Just to Be Sure: An easygoing comedy about a “reconstituted” family
by Bénédicte Prot
- CANNES 2017: Carine Tardieu delivers a madcap but tender tale with delectable dialogue and characters, carried by a superb cast
"When you’re on the verge of finding out that the man you love may not be your brother, you tend to jump ahead a bit!" says Anna, a small-town doctor with a fiery character, portrayed with a confident and humorous performance by the tremendous Cécile de France in Just to Be Sure [+see also:
film profile], which is on the programme of the Directors’ Fortnight at the 70th Cannes Film Festival. This just goes to show you how zany the situation depicted in this enjoyable comedy by Carine Tardieu is; but it’s also a situation imbued with the warmth and affection that exist between the characters, two families consisting of fathers and their only children, who, through a rather unsettling revelation, will begin to form a movingly united group.

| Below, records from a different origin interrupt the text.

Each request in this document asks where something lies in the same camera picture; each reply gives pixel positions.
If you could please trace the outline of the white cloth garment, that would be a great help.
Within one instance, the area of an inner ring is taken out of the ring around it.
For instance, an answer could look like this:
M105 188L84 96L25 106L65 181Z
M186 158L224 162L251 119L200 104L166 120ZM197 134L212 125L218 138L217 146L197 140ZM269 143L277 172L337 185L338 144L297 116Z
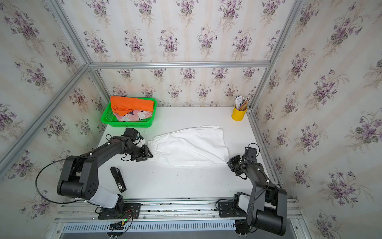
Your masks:
M152 161L164 166L192 168L219 166L229 159L223 129L204 125L154 137L148 142Z

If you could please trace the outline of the pink shark print shorts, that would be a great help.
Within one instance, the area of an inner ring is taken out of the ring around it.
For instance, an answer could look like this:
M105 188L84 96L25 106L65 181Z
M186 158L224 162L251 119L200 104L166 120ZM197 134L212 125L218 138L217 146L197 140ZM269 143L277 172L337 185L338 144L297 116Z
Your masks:
M148 119L152 117L153 112L151 111L141 111L141 110L133 110L123 116L119 115L118 113L113 113L114 116L117 118L120 122L137 122L142 121L145 119Z

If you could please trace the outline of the orange shorts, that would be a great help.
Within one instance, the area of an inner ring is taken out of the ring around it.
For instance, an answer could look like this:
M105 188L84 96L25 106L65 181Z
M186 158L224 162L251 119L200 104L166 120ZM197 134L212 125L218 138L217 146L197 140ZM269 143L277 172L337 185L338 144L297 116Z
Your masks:
M154 102L151 100L111 96L110 105L112 112L119 116L124 116L131 113L134 110L149 111L154 110Z

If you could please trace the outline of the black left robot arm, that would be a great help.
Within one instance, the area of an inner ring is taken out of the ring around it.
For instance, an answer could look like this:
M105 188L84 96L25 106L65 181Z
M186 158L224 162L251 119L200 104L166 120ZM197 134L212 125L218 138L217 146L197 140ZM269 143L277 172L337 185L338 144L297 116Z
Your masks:
M38 195L47 202L66 205L84 201L104 209L117 212L124 211L124 200L120 194L115 194L99 185L98 169L117 154L130 155L131 161L146 161L153 157L146 144L140 145L143 137L138 130L126 128L120 136L112 136L98 148L79 156L71 155L61 159L63 163L57 184L57 194L73 199L68 202L56 202L48 199L38 188L38 178L44 169L58 163L53 161L41 169L35 179L35 189Z

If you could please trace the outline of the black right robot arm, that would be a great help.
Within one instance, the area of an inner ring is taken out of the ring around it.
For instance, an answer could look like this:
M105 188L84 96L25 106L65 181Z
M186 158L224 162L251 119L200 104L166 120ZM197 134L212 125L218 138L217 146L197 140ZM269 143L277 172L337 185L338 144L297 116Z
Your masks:
M227 165L235 176L250 180L251 193L237 192L233 196L232 213L245 217L236 225L237 234L250 234L263 230L284 236L287 229L287 192L276 186L258 162L260 149L257 143L245 147L242 156L232 157Z

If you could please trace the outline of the black remote-like device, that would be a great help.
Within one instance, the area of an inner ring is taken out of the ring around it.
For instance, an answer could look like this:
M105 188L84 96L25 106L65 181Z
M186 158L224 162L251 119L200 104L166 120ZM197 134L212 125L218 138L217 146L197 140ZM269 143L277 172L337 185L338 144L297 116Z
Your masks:
M114 178L114 181L118 187L119 192L120 193L125 192L126 186L125 186L125 183L124 183L124 180L123 180L123 177L122 177L120 170L113 166L110 168L110 172L112 174L112 177Z

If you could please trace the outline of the yellow pen cup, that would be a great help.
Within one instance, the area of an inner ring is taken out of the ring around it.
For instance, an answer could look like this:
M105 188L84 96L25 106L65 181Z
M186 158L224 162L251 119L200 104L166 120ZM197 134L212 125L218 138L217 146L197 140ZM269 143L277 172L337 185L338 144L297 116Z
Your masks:
M244 108L242 111L238 110L236 107L234 107L232 111L231 118L234 121L242 121L244 119L244 116L246 114L247 108Z

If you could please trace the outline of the green plastic basket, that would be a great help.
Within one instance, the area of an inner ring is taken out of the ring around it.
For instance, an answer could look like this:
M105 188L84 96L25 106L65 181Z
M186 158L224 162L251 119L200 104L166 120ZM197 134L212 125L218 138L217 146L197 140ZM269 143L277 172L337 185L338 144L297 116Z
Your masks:
M149 100L154 103L153 106L153 114L151 117L139 121L119 121L117 117L113 114L111 103L108 103L105 111L103 112L100 121L103 124L108 124L111 127L130 127L130 128L149 128L152 126L155 114L156 114L156 108L157 108L157 100L154 98L140 98L144 100Z

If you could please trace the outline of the pencils in cup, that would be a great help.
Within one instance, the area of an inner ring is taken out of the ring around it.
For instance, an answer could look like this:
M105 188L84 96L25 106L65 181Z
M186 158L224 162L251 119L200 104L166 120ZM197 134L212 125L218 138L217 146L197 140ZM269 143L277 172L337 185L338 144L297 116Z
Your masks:
M242 95L236 96L235 97L235 108L236 108L236 110L244 111L247 108L250 100L251 100L251 98L248 96L246 96L246 97L242 96Z

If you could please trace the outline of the small green-lit circuit board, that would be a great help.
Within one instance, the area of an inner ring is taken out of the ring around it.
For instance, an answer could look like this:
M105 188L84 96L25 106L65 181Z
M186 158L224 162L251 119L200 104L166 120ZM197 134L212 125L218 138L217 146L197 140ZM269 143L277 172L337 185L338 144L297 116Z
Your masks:
M114 222L110 223L108 230L109 231L123 231L125 228L125 222Z

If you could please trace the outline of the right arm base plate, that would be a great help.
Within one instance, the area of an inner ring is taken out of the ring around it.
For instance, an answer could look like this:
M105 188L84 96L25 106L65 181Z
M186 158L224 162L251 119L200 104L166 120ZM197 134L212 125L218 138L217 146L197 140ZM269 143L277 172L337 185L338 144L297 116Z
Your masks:
M231 199L221 198L215 202L220 218L244 218L251 195L237 192Z

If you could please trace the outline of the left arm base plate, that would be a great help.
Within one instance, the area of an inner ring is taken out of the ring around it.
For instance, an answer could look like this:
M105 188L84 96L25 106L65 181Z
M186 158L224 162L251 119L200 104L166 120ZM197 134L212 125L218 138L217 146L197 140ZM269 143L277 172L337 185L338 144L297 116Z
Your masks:
M124 220L138 219L141 203L125 203L123 209L107 209L102 208L98 214L99 220Z

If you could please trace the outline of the aluminium front rail frame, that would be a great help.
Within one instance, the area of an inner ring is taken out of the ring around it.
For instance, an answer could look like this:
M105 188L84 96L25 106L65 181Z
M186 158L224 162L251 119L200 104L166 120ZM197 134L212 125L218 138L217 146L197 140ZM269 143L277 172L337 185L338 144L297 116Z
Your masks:
M128 233L212 232L234 233L244 217L228 212L231 200L226 198L196 199L137 199L128 200L130 210L124 216L129 220L119 230L112 224L122 218L101 220L96 207L85 203L63 205L54 220L48 239L62 239L70 234L99 233L105 238L119 238Z

The story hinges on three parent-child pairs (or almost): Erwan, a single bomb-disposal expert (played with the requisite tenderness and comedic disorientation by Belgian actor François Damiens) and his daughter (Alice de Lencquesaing), who is pregnant by an anonymous Zorro she met at a masked ball; Anna (Cécile de France) and Joseph (André Wilms), the aged father she feels obliged to take care of, much to his delight; and Erwan and his father (a vivacious and bubbly character played by the excellent Guy Marchand). This likeable group is rounded off by a highly perceptive detective who doesn’t beat around the bush and a pathologically clumsy individual, a direct descendant of the characters of Pierre Richard, whose boundless kindness even enables him to make the transition from unruly child to responsible adult.

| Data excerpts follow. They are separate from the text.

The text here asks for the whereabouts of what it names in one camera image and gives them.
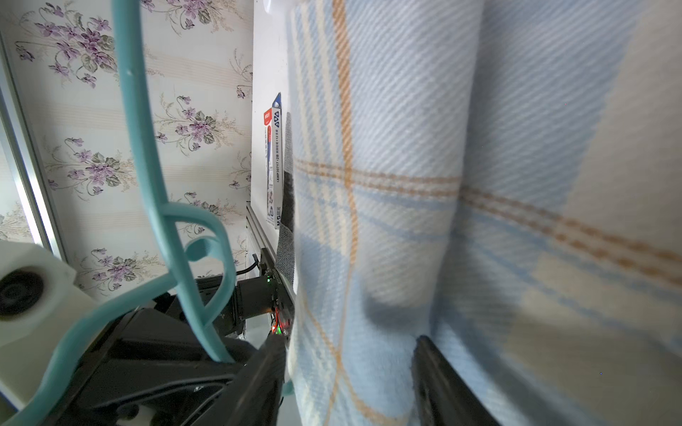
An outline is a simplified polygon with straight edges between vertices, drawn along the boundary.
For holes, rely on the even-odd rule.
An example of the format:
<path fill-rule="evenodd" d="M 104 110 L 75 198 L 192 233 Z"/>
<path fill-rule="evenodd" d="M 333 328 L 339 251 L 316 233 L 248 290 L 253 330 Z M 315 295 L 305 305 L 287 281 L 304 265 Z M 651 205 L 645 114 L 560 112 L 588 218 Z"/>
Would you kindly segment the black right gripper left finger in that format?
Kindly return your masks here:
<path fill-rule="evenodd" d="M 259 348 L 228 339 L 227 363 L 202 360 L 195 379 L 217 391 L 190 416 L 193 425 L 275 425 L 278 417 L 288 340 L 270 335 Z"/>

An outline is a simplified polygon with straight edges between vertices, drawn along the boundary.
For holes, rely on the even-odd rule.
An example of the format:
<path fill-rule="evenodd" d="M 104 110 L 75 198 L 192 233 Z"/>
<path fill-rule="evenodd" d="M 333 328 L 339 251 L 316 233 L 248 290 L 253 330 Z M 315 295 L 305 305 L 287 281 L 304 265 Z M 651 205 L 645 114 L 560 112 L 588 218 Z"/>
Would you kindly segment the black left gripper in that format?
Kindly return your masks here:
<path fill-rule="evenodd" d="M 152 412 L 151 425 L 225 425 L 226 393 L 256 348 L 225 338 L 228 363 L 212 360 L 191 328 L 155 309 L 112 321 L 78 361 L 50 425 L 121 425 Z"/>

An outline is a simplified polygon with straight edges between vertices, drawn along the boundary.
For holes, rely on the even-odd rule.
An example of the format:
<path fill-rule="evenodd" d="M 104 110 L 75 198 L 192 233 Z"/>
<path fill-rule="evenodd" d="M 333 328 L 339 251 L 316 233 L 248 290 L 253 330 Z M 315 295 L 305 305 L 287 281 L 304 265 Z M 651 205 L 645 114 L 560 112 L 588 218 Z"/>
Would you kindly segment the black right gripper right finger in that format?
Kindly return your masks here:
<path fill-rule="evenodd" d="M 411 374 L 421 425 L 500 425 L 426 335 L 417 339 Z"/>

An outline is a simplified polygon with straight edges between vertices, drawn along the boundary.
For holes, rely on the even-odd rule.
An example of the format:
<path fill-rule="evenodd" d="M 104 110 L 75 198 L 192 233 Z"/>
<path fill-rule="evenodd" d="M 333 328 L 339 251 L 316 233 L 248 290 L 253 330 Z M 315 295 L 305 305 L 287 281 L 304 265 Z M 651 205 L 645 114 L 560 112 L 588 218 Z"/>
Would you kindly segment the blue cream plaid scarf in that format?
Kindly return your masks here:
<path fill-rule="evenodd" d="M 421 335 L 502 425 L 680 424 L 680 2 L 286 18 L 303 424 L 417 424 Z"/>

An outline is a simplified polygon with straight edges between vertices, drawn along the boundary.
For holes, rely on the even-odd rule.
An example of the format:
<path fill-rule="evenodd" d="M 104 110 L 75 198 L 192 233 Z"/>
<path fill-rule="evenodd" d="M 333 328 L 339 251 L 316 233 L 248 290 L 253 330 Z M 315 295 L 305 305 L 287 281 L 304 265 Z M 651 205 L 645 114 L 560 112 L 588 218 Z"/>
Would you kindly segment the teal plastic hanger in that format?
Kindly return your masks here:
<path fill-rule="evenodd" d="M 110 321 L 169 289 L 176 290 L 188 324 L 210 358 L 224 363 L 234 359 L 213 326 L 236 286 L 227 231 L 209 211 L 169 200 L 147 92 L 140 3 L 114 1 L 111 5 L 132 156 L 145 210 L 169 271 L 100 305 L 71 326 L 56 345 L 33 398 L 6 420 L 8 425 L 42 424 L 69 387 L 79 360 L 97 333 Z M 224 267 L 218 291 L 209 303 L 202 301 L 190 267 L 206 257 L 220 260 Z"/>

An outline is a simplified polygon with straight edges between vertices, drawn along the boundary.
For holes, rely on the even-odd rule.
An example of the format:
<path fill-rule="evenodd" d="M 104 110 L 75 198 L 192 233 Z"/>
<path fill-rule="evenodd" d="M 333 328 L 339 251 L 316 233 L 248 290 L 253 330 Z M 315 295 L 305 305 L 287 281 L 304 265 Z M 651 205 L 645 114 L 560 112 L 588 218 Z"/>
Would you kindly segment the black white checkered scarf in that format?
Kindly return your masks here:
<path fill-rule="evenodd" d="M 291 284 L 291 287 L 294 287 L 296 277 L 294 246 L 295 194 L 291 122 L 291 113 L 288 112 L 286 114 L 284 126 L 282 217 L 278 237 L 276 265 L 280 275 Z"/>

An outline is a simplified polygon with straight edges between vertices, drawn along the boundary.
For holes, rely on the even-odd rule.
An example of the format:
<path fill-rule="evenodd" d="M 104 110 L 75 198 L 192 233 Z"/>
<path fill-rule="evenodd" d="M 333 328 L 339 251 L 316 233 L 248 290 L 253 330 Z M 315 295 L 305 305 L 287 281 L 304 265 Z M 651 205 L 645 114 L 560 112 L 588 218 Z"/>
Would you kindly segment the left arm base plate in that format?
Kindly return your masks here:
<path fill-rule="evenodd" d="M 271 333 L 289 335 L 295 304 L 269 252 L 262 250 L 236 278 L 229 302 L 213 321 L 218 333 L 223 337 L 237 337 L 245 331 L 248 319 L 267 314 Z"/>

When a medical test carried out for other reasons reveals to Erwan that the man who brought him up is not in fact his biological father, slightly absurd games of surrogacy will begin to unfold in this human Rubik’s Cube, steeped in a light-hearted and good-natured spirit, much to the delight of the viewer. The result is a heart-warming comedy that throws a small batch of fantastic lines at us in every scene, which did not fail to hit home in the cinema of the Théâtre Croisette, currently playing host to the Fortnight.